Cheio de escrúpulos me aproximei
do cadáver, ocasião em que os abutres levantaram voo a contragosto, soltando
estridentes gritos de protesto, e ficaram a sobrevoar o local como a esperar
pela minha partida. O homem morto vestia-se decentemente, e possuía quase a
mesma compleição física que eu, pelo que pude ver em decorrência de o corpo se
achar em posição decúbito lateral, mas com as pernas um pouco dobradas em
direção às nádegas. Ao verificar melhor o corpo, apesar de já não contar com os
olhos na cavidade ocular, depreendi que tinha feições orientais, ideia
corroborada pelo rosto arredondado e pelos cabelos escuros e lisos. E logo uma
ideia me ocorreu: vou sepultar o pobre homem, a despeito do estado de
beligerância que identificava naquelas aves que continuavam sobrevoando o
local. E assim procurei fazer, sem perda de tempo.

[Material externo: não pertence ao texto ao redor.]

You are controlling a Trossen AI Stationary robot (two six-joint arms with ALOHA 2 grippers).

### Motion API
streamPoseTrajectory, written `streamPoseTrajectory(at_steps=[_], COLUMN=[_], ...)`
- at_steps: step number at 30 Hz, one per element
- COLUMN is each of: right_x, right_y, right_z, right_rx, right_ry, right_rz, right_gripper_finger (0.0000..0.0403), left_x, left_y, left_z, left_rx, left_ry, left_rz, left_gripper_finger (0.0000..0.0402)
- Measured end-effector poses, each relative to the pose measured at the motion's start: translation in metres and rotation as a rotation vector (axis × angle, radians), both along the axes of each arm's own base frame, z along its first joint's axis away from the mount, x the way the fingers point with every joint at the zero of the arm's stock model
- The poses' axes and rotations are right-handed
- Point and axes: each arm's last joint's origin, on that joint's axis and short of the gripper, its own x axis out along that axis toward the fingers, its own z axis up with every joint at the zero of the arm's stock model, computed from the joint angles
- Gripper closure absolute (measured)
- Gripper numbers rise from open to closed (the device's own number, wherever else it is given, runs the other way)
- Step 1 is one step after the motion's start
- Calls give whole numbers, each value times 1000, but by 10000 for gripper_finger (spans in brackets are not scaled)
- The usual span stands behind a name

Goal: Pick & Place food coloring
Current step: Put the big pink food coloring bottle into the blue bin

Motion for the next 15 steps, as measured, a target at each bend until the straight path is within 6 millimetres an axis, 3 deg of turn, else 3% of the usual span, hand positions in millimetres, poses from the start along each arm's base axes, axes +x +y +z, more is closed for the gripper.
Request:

De posse de um pedaço de madeira
que possivelmente adviera de alguma embarcação, cavei uma cova rasa, um pouco
fora da linha de maré. Conclusão fácil ao observar a pequena elevação que a
água sempre deixa na areia, marcando o ponto até aonde vai quando em seus
movimentos de maré alta. Depois, sofri um pouco para arrastar o corpo até lá,
fato que me fez suar bastante e que me deixou muito cansado. Era uma coisa para
corrigir também, anotei mentalmente.
E foi nesse trajeto, quando
removia o corpo do infeliz náufrago, que pensei em lhe pedir por empréstimo suas
vestimentas, vez que se achavam em ótima situação, e ele não iria mais precisar
delas. E lá chegando comecei a desvestir o cadáver, e ai tive outra surpresa: o
homem trazia um cinto oculto, preso na altura da cintura. Retirei-o e vi que
continha alguns bons maços de cédulas. Eram dólares americanos. Não levava
nenhuma carteira consigo, mas deixava a impressão que uma tinha estado em um
deles - pois se achava desabotoado – mas agora devia está em algum lugar na
água.
Ainda trazia um fino cordão de
outro atado ao pescoço, com uma pequena medalha na qual estavam cunhadas as
iniciais J.W. E um anel no dedo anular, grande, vistoso, e com uma pedra
vermelha incrustada, provavelmente um rubi. As roupas - e o dinheiro - ficaram
comigo. Quanto ao pequeno colar, atei-o em uma pequena cruz de madeira que eu
finque no solo junto ao pobre túmulo. E o anel ficou no dedo intumescido do
morto.
Não preciso dizer que a cueca de
seda, comprida, quase um calção, achei que me seria bem mais útil, e levei
junto com o restante das roupas para a minha choupana para lavar tudo em muitas
águas. Precisava retirar o cheiro comum
de cadáver que elas continham.
Antes de partir, fiz uma oração
contrita em favor do morto, pedindo pela sua família, tão aflita quanto a minha
naquela hora. Sobre mim, um céu límpido, de um azul quase escuro, com filetes
de nuvens espalhadas como fiapos de algodão. Mas, nada dos pássaros. Haviam
desistido para procurar outros meios de se alimentar. Mostraram-se muito mais
práticos do que o ser humano: não quebravam a cabeça com algo que já
consideravam perdido. Voltei com o
produto do meu achado e a me perguntar: mas, afinal, pra que dinheiro?